The End of the Jihad State: The Reign of Hisham Ibn Abd al-Malik and the Collapse of the Umayyads.

AuthorGordon, Matthew S.

Studies on the Umayyad period are rare and for this reason alone this new work is welcome. Its real value, however, lies in the questions raised by its author regarding the collapse of Hisham Ibn Abd al-Malik's caliphate (105-25/724-43), and, shortly thereafter, the Umayyad polity. Blankinship argues co-gently for a reevaluation of current views on these key events in early Islamic political history. He is to be commended for urging such a reexamination. Indeed, his challenge to prevailing wisdom may be no less valuable for its invitation to other historians of the Umayyad period to search for a synthesis between his approach and those which the author finds wanting.

Blankinship opens with a discussion of jihad, joining it to a helpful survey of the growth of the early empire over four waves of expansion. Citing the Qur an, standard Hadith collections, and modern scholarship, he describes jihad as a central organizing idea for the early community, a "highly motivated mass-ideology directed toward a single goal, [one that] anticipated modern ideologies in its mass appeal and means of creating enthusiasm" (p. 15). The picture he paints is of a society in arms, one in which everything from a key function of the masjid jami to the spatial organization of the amsar had its place in the establishment of God's rule.

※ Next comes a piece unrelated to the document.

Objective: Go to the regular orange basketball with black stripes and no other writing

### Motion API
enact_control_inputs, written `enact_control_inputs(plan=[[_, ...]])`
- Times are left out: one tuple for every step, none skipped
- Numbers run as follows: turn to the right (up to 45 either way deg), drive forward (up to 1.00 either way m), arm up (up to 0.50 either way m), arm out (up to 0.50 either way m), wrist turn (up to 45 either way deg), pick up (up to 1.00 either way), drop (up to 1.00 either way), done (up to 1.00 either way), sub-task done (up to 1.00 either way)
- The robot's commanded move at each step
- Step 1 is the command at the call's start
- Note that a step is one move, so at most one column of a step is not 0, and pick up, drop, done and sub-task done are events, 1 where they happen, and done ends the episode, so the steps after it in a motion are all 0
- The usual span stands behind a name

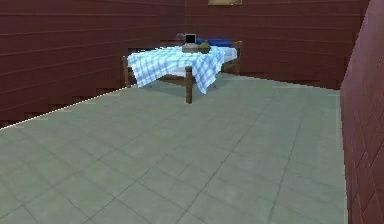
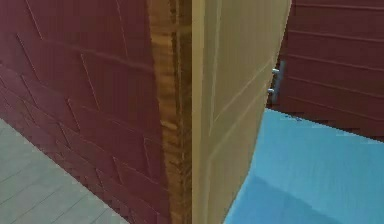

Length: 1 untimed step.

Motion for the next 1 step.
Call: enact_control_inputs(plan=[[12.0, 0.00, 0.00, 0.00, 0.0, 0.00, 0.00, 0.00, 0.00]])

Three chapters then set the stage for the author's central discussion concerning the "fourth great wave of Islamic forward movement" (p. 34), that is, the campaigns initiated by Yazid II (r. 101-5/720-24) and continued by Hisham to the great detriment of his regime. The first of these chapters surveys the challenges facing the caliphate as it administered its vast territories and responded to the demands of its large Syrian army. Blankinship appears to suggest that such demands were met only to the extent that tribal and supra-tribal rivalries within the army were successfully negotiated (when not exploited) by the Umayyad authorities. Blankinship notes the difficulty of tracing the roots and variety of Arabian tribal identity. Expressing disagreement with a widely held view regarding the origins and persistence of the Mudar/Yaman divide, he argues that the polarization of the two groupings did much to sour later Umayyad rule. In the two subsequent chapters he details the geographical organization and fiscal policies of the late Umayyad empire, and sets out his views on the politics of Hisham's reign. In response to "domestic"...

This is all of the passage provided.